* **Exercise directions**: Your task is to copy the data exactly while leaving out every picture.

* **The data**:

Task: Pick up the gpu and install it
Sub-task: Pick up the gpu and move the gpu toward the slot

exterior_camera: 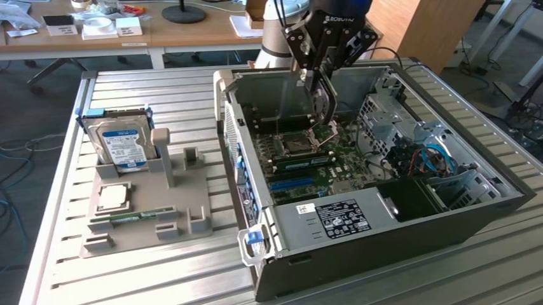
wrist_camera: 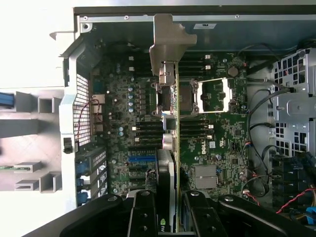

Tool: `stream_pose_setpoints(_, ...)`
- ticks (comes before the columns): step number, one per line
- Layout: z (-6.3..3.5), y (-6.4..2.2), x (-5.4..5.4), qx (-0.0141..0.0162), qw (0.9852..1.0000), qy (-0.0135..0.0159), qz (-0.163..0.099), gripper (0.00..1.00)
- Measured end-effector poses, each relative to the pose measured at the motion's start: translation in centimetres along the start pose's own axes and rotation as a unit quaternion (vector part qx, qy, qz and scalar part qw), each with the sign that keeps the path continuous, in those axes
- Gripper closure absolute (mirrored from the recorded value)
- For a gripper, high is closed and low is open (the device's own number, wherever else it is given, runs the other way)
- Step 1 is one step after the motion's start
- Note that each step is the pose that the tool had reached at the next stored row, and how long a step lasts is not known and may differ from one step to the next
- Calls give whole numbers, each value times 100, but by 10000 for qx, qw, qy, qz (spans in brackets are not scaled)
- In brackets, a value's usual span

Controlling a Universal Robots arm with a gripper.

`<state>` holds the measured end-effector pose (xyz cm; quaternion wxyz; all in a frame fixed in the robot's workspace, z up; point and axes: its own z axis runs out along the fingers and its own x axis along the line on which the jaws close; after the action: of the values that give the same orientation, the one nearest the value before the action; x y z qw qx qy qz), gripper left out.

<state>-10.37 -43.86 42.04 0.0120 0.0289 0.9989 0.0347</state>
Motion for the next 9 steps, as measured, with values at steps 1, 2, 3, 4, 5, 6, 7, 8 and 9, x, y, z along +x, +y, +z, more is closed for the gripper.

* **Task result**:
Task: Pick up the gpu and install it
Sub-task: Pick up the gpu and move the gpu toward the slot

exterior_camera: 
wrist_camera: 

Tool: `stream_pose_setpoints(_, ...)`
- ticks (comes before the columns): step number, one per line
- Layout: z (-6.3..3.5), y (-6.4..2.2), x (-5.4..5.4), qx (-0.0141..0.0162), qw (0.9852..1.0000), qy (-0.0135..0.0159), qz (-0.163..0.099), gripper (0.00..1.00)
- Measured end-effector poses, each relative to the pose measured at the motion's start: translation in centimetres along the start pose's own axes and rotation as a unit quaternion (vector part qx, qy, qz and scalar part qw), each with the sign that keeps the path continuous, in those axes
- Gripper closure absolute (mirrored from the recorded value)
- For a gripper, high is closed and low is open (the device's own number, wherever else it is given, runs the other way)
- Step 1 is one step after the motion's start
- Note that each step is the pose that the tool had reached at the next stored row, and how long a step lasts is not known and may differ from one step to the next
- Calls give whole numbers, each value times 100, but by 10000 for qx, qw, qy, qz (spans in brackets are not scaled)
- In brackets, a value's usual span

Controlling a Universal Robots arm with a gripper.

`<state>` holds the measured end-effector pose (xyz cm; quaternion wxyz; all in a frame fixed in the robot's workspace, z up; point and axes: its own z axis runs out along the fingers and its own x axis along the line on which the jaws close; after the action: of the values that give the same orientation, the one nearest the value before the action; x y z qw qx qy qz), gripper left out.

<state>-10.37 -43.86 42.04 0.0120 0.0289 0.9989 0.0347</state>
Motion for the next 9 steps, as measured, with values at steps 1, 2, 3, 4, 5, 6, 7, 8 and 9, x, y, z along +x, +y, +z, more is closed for the gripper.

This exercise is now finished.